The intelligence reports indicating ricin plots by Al Qaeda’s Yemeni affiliate were first uncovered during reporting for a book, “Counterstrike: The Untold Story of America’s Secret Campaign Against Al Qaeda.” It will be published next week by Times Books, an imprint of Henry Holt & Company.

American officials now say that Al Qaeda’s most direct threat to the United States comes from the Yemeni affiliate. These officials have also expressed growing alarm at the way the affiliate is capitalizing on the virtual collapse of Yemen’s government to widen its area of control inside the country, and is strengthening its operational ties to the Shabab, the Islamic militancy in Somalia, to exploit the chaos in both countries.

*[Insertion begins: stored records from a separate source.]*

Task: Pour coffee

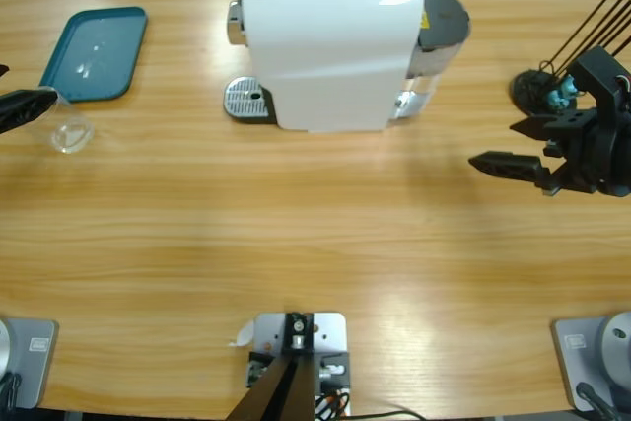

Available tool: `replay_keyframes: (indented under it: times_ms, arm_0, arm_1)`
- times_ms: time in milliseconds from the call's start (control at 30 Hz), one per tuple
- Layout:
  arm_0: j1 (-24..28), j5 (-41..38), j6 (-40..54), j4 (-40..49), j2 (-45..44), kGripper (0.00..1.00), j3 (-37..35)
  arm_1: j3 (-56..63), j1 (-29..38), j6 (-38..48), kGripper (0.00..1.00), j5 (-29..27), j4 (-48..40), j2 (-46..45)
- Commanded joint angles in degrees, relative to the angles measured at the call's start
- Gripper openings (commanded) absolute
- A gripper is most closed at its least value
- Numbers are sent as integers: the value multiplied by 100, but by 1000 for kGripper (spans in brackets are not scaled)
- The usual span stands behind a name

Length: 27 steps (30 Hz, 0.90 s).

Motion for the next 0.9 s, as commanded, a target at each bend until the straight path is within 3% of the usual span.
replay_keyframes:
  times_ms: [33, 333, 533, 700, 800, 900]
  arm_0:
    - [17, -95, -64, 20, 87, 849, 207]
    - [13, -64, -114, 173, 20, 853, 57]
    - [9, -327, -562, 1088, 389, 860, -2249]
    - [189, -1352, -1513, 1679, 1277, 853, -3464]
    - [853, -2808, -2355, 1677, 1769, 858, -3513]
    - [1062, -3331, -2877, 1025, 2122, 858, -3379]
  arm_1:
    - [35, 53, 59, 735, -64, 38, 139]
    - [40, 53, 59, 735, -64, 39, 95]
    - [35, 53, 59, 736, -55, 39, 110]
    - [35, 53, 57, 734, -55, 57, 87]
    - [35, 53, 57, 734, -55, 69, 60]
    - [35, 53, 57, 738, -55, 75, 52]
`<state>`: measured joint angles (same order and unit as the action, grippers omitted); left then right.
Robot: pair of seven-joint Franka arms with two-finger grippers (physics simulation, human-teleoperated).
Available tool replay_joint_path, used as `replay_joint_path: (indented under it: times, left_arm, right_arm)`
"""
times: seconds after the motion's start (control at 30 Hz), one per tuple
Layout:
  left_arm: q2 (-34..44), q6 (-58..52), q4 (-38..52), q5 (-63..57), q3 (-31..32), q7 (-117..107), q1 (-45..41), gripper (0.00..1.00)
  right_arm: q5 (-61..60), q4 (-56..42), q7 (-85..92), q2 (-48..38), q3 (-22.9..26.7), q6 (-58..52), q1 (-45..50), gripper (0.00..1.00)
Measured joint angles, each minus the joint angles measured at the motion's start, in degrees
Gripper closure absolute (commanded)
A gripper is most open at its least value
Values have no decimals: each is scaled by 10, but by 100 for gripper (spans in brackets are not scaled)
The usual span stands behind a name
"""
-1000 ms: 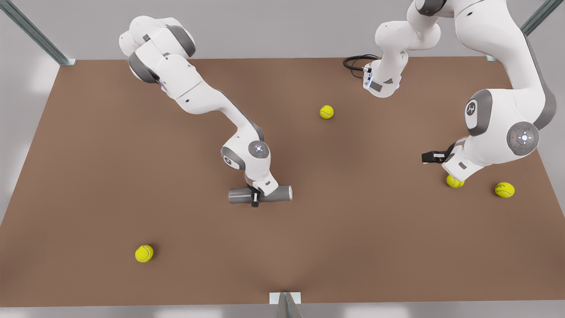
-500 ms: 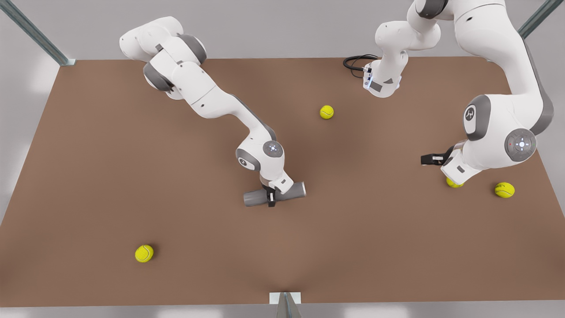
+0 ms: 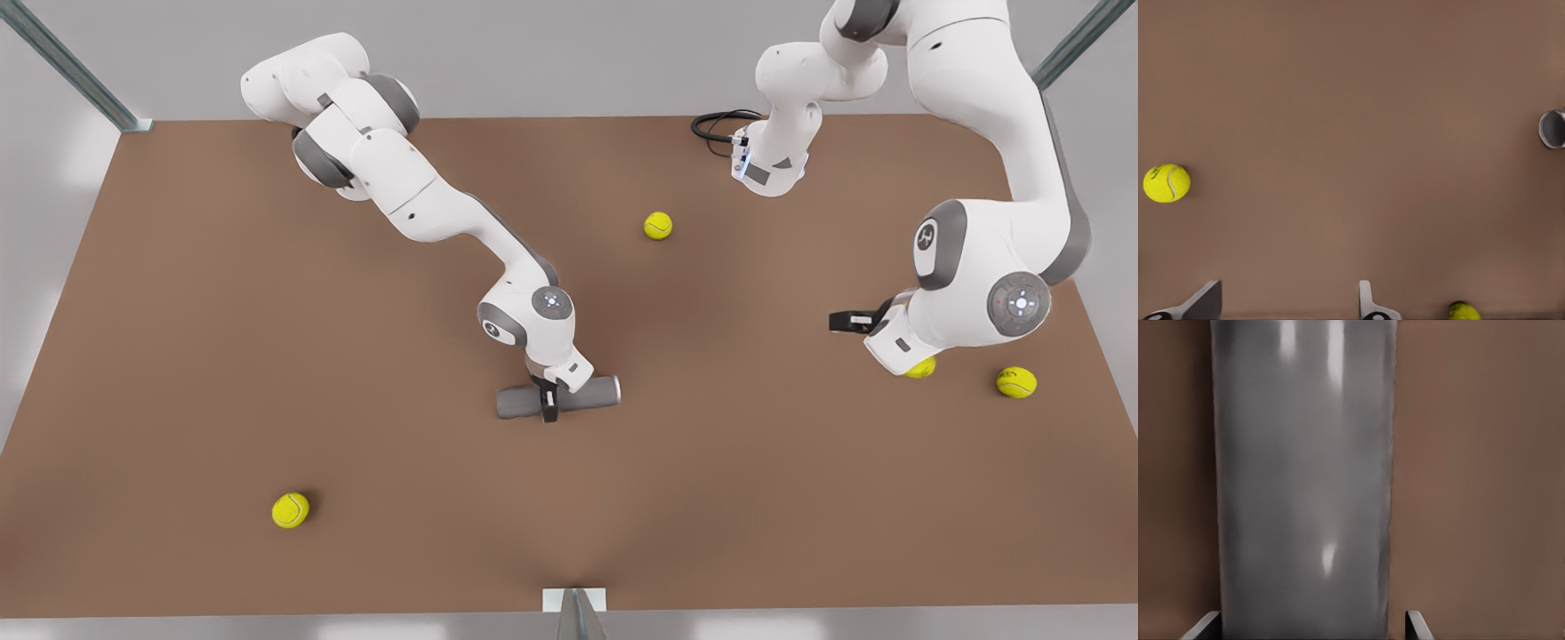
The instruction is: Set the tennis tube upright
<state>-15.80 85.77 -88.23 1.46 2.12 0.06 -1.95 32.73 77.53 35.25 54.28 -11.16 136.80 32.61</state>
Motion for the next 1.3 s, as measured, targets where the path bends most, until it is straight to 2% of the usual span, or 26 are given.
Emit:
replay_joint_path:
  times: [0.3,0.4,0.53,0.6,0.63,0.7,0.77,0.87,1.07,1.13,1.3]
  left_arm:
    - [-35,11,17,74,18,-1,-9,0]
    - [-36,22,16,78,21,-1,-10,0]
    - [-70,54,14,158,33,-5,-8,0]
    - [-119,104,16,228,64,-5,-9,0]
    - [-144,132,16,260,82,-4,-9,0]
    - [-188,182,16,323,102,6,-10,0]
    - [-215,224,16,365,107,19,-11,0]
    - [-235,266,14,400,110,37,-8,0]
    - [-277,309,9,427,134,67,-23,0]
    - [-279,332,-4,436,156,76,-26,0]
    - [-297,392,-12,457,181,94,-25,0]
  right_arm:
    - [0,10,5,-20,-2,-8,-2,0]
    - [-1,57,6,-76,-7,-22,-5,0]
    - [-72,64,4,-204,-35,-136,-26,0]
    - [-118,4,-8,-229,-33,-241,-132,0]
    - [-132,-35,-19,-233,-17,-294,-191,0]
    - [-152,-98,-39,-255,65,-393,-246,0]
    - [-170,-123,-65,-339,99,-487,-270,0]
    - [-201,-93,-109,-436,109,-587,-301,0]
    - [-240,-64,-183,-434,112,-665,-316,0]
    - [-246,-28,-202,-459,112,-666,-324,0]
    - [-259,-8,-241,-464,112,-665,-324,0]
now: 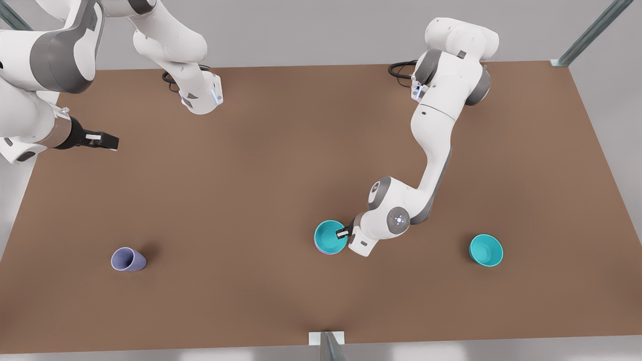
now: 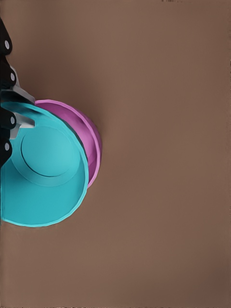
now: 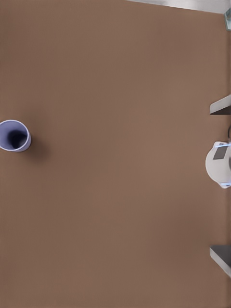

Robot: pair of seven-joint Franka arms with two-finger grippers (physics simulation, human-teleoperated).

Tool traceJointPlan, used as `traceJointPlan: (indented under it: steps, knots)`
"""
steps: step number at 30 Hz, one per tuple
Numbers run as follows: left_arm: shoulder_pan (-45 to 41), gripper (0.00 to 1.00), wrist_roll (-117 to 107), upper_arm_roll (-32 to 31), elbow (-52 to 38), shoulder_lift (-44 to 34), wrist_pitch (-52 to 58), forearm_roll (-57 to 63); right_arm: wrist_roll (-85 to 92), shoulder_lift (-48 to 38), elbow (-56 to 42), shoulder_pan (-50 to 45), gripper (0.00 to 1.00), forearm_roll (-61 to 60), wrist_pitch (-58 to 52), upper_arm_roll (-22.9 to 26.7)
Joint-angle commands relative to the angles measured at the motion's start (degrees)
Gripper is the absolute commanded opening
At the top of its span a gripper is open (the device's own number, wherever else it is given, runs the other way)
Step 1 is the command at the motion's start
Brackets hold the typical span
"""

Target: Stack the blue bowl on the pink bowl

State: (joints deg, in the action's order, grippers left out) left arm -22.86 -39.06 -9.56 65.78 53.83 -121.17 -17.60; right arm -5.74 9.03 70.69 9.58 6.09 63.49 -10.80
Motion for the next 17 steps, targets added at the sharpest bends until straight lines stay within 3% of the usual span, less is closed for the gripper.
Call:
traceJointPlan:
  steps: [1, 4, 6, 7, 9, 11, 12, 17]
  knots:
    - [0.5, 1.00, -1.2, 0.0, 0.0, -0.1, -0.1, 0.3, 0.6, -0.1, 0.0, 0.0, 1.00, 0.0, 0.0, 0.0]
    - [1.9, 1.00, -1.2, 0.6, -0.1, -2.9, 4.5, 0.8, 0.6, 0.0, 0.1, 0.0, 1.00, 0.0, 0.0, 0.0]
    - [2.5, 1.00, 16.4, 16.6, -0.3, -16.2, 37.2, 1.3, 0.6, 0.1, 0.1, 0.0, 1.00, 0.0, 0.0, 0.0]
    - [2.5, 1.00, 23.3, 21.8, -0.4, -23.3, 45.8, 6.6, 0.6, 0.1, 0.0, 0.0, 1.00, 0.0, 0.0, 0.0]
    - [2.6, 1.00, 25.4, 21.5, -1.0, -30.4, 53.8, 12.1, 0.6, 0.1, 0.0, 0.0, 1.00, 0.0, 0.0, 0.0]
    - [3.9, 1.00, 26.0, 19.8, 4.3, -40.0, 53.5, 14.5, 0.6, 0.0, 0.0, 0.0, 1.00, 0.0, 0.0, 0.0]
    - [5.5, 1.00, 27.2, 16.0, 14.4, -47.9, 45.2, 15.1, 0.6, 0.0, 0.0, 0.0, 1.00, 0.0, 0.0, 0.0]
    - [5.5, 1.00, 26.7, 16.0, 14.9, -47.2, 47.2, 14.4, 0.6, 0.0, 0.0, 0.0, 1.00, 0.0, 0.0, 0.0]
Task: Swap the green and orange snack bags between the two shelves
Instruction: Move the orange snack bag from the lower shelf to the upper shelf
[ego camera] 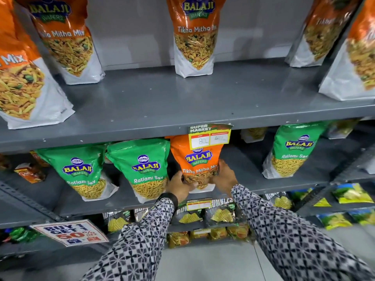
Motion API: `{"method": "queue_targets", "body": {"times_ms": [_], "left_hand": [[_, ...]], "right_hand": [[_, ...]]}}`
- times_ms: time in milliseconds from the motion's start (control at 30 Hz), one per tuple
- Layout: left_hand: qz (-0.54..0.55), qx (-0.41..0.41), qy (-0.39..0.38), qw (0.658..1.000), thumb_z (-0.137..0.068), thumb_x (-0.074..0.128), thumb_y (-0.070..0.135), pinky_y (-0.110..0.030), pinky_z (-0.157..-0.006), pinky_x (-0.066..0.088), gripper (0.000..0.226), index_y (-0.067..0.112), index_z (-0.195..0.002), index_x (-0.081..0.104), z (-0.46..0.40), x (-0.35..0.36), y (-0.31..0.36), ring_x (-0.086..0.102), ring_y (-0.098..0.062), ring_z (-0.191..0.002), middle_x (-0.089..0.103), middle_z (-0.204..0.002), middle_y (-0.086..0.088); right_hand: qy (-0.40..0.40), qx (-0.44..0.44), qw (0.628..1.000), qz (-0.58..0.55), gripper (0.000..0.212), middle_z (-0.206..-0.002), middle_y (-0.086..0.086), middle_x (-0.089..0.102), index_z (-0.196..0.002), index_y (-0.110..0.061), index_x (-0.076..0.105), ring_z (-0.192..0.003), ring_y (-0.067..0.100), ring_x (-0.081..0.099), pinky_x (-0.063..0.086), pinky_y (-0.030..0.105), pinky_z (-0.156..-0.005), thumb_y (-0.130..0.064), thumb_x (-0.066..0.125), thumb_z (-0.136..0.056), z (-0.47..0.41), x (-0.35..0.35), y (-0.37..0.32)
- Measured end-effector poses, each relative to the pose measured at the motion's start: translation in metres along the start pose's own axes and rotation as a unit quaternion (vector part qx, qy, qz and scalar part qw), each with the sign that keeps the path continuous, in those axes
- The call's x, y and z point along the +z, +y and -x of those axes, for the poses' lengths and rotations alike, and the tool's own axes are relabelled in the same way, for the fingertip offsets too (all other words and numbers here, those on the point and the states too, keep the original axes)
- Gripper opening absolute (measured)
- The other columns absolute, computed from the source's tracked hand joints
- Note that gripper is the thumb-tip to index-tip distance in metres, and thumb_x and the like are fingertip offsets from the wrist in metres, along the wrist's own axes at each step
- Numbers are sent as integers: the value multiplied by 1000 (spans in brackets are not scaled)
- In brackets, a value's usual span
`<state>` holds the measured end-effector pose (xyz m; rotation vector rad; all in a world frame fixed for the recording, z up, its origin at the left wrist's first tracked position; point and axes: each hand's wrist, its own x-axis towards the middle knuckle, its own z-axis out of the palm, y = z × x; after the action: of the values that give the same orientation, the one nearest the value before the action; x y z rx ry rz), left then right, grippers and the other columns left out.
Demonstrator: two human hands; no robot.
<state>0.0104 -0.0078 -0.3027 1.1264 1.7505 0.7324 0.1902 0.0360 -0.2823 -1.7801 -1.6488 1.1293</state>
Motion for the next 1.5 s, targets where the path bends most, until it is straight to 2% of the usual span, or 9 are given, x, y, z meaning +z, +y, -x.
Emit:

“It continues to demonstrate its growing ambitions and strong desire to carry out attacks outside its region,” Daniel Benjamin, the State Department’s counterterrorism coordinator, said in a speech last month, referring to Al Qaeda’s Yemeni branch.

The affiliate has also become a magnet for terrorists fleeing the increasing pressure from drone strikes in Pakistan, and is recruiting specialists in bomb-making and other skills. “These guys have got some notoriety,” said a senior United States official who follows Al Qaeda and its affiliates closely. “They have a natural, charismatic attraction value for people who want to be jihadists and plot against the West.”

“A.Q.A.P.’s senior leaders are a lot like an organization that’s largely a brain that exists on its own and has to recruit its arms and legs to actually execute things,” the official continued.

Largely because of the Americans in the Yemeni affiliate’s top leadership, including Anwar al-Awlaki, a cleric born in New Mexico who is in hiding in Yemen, American counterterrorism and intelligence officials fear the affiliate’s innovative agility. “The fastest-learning enemy we have is A.Q.A.P.,” said the senior United States official.

In recent months, as the Yemeni government has become nearly paralyzed, the Obama administration has stepped up pressure on the Qaeda affiliate there. It has escalated a campaign of airstrikes carried out by the Pentagon’s Joint Special Operations Command with the C.I.A.’s help. The C.I.A. is building a base in the region to serve as a hub for future operations in Yemen.

The Pentagon’s air campaign in Yemen was renewed in May after a nearly yearlong hiatus; since then the military has carried out at least four airstrikes in the country.

The ricin plots believed to be emanating from Yemen are the latest example of terrorists’ desire to obtain and deploy unconventional weapons in attacks. In 1995, the Aum Shinrikyo cult released sarin nerve gas on underground trains in Tokyo, killing 12 people and injuring more than 5,000, and nearly paralyzing one of the world’s leading economies for weeks.

In 2003, British and French operatives broke up suspected Qaeda cells that possessed components and manuals for making ricin bombs and maps of the London subway system.

A ricin-dispersing bomb detonated in a major subway system or in a mall or at a major airport would not result in mass destruction on the scale of the attacks on Sept. 11, 2001, counterterrorism specialists said. But it could inflict disproportionate psychological terror on big-city transportation systems. “Is it going to kill many people? No,” said Mr. Leiter, the former counterterrorism official. “Is it going to be a big news story and is it going to scare some people? Yes.”

Months after the initial ricin intelligence reports surfaced last year, Saudi intelligence officials revealed a twist to the ricin plot: Qaeda operatives were trying to place the toxin in bottles of perfume, especially a popular local fragrance made of the resin of agarwood, and send those bottles as gifts to assassinate government officials and law enforcement and military officers. There is no indication that Al Qaeda ever succeeded with this approach, intelligence officials said.